Researchers at the School of Public Health compared data from 2011 through 2014 to determine the effects of the Affordable Care Act on the number of people covered by health insurance and the quality of care at federally funded community health centers for a study published in the healthcare journal Health Affairs January.
According to the study led by Megan Cole GS, a PhD candidate in the School of Public Health, many adults gained access to health insurance under the ACA in 2014 when 25 states and Washington, D.C. expanded Medicaid eligibility for low-income and non-elderly individuals. Prior to the ACA, most states did not cover childless adults, Cole said. With the expansion of Medicaid, this population gained coverage along with “persons with incomes up to 138 percent of the federal poverty level,” she added.
The goals of extending Medicaid coverage were to “improve access to care for low-income patients who otherwise would not have access to health services and to protect people from large out-of-pocket expenses for healthcare,” Amal Trivedi, associate professor of health services, policy and practice, said.
Before analyzing the data from federally funded community health centers, the researchers developed three main hypotheses. The first hypothesis was that expanded eligibility would increase the proportion of patients with insurance. This hypothesis was based on data in nine states that showed fewer patients who visited health centers after the Medicaid expansion were uninsured. The second hypothesis was that health centers in expansion states would “see an increase in the number of unique patients served, compared to centers in non-expansion states.” Their third hypothesis was that gains in coverage “would translate into improved access to effective primary care, specialty care and prescription drugs for newly insured patients,” which would ultimately improve the quality of care.

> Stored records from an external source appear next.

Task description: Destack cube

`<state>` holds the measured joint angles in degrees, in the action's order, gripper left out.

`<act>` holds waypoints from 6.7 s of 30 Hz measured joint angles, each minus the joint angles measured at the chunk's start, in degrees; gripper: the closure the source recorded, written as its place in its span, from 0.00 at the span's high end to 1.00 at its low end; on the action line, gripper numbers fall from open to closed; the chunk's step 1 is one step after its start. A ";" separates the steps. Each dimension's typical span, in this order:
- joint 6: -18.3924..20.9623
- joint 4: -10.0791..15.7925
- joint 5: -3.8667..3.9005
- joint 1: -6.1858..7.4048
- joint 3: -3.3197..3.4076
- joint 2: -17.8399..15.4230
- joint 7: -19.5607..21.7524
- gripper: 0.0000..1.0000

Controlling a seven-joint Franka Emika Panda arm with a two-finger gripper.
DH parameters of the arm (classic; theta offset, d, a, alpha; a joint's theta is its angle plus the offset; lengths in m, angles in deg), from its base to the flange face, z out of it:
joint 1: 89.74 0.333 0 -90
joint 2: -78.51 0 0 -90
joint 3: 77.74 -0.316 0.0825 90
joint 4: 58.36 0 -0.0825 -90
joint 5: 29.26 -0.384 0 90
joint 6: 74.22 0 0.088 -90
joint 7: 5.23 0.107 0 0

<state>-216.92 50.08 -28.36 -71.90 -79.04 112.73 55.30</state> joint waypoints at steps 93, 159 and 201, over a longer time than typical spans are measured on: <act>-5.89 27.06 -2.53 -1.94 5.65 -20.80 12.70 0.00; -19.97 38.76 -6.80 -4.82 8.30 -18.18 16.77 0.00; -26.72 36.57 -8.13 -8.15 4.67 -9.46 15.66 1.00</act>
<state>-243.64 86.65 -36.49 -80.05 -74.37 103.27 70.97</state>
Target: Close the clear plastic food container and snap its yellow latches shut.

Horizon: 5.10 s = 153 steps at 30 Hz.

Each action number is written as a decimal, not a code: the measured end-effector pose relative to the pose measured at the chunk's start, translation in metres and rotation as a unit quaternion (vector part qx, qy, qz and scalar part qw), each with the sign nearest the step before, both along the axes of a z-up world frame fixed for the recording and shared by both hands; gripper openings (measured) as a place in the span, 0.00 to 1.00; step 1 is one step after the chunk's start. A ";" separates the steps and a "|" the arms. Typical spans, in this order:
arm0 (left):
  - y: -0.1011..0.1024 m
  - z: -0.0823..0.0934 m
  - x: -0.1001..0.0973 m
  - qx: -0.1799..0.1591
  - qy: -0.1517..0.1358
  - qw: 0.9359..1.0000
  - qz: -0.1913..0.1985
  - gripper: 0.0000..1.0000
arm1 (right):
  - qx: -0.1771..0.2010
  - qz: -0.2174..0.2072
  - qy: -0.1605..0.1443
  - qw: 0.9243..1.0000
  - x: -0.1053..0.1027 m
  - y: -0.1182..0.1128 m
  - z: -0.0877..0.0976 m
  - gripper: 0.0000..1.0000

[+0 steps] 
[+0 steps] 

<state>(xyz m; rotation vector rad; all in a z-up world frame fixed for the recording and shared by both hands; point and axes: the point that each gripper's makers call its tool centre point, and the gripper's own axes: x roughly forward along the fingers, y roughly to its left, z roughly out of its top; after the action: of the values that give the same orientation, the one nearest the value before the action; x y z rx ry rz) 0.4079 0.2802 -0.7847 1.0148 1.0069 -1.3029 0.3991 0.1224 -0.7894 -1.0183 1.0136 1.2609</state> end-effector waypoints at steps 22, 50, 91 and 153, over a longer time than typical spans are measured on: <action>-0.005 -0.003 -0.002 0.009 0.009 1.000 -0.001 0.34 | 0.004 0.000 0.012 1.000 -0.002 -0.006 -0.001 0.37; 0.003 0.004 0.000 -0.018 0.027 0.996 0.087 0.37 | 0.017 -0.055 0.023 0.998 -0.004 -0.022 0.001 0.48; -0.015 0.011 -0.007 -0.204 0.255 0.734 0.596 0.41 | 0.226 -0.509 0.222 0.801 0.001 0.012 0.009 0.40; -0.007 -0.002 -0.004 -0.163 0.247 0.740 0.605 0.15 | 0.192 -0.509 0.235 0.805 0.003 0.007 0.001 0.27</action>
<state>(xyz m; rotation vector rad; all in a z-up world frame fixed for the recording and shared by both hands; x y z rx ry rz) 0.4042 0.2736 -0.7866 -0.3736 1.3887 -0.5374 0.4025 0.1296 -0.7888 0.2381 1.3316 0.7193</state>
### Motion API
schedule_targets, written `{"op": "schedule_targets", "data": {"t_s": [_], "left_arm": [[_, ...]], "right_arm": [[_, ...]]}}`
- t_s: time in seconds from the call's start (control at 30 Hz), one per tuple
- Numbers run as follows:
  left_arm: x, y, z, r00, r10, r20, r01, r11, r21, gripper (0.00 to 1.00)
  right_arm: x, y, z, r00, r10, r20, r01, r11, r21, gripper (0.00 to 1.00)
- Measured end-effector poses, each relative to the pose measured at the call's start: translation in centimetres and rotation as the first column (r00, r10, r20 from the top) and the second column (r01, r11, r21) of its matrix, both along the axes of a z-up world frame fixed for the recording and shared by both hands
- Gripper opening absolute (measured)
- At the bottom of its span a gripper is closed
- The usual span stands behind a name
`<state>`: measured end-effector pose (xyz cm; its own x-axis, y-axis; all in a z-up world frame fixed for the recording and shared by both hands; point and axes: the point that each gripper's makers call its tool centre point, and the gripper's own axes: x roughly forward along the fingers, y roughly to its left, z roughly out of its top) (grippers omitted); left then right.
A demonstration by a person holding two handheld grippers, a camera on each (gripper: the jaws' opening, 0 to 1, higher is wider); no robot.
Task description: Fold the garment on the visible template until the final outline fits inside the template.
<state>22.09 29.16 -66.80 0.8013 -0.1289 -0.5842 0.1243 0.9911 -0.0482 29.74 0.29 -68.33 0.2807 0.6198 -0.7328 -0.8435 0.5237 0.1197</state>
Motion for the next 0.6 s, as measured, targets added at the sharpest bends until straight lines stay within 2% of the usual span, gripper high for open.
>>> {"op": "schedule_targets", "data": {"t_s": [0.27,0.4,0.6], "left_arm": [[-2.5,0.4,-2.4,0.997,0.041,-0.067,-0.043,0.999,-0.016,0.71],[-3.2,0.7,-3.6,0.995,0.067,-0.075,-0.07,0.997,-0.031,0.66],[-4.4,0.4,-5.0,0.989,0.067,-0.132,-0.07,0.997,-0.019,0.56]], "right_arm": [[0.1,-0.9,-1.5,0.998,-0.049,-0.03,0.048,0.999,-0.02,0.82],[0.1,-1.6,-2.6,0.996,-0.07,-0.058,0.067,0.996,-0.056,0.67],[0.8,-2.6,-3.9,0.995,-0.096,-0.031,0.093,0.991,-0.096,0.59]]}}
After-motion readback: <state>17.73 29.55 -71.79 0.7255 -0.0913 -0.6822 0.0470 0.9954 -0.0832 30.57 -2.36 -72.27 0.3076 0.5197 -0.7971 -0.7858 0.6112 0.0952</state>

After comparing data from health centers in expansion and non-expansion states, the researchers found their hypotheses held true. “In the states that expanded Medicaid under the (ACA), we observed very large increases in proportion of health center patients with Medicaid coverage and corresponding decreases in the fraction who are uninsured,” Trivedi said. The researchers also found “there was an increase in quality of care in health centers in the Medicaid expansion states,” Trivedi added. “There are a couple reasons for this, one of which might be due to increased insurance revenues to the community health centers.”
The researchers chose eight measures, such as colorectal cancer screening and diabetes control, to determine the quality of care at the health centers based on recommendations for improvement by the Centers of Disease Control and Prevention, said Omar Galárraga, assistant professor of health services, policy and practice and co-author of the study. Medicaid expansion ultimately was associated with improved accessibility on four of the eight measures examined: asthma treatment, Pap testing, body mass index assessment and hypertension control.
The results of the study show that repealing the ACA could result in those currently insured to “lose access to care, which could potentially reverse some of the positive effects that we observed in the first year,” Cole said. Yet it is unclear how expansion of Medicaid under the ACA will be affected by the new presidential administration, Galárraga said.
“The new administration has vowed to repeal the ACA. However, they still have not come out with a plan of what they are going to do,” Galárraga said. “If they repeal the law, millions of people will be affected — this is very unfortunate.”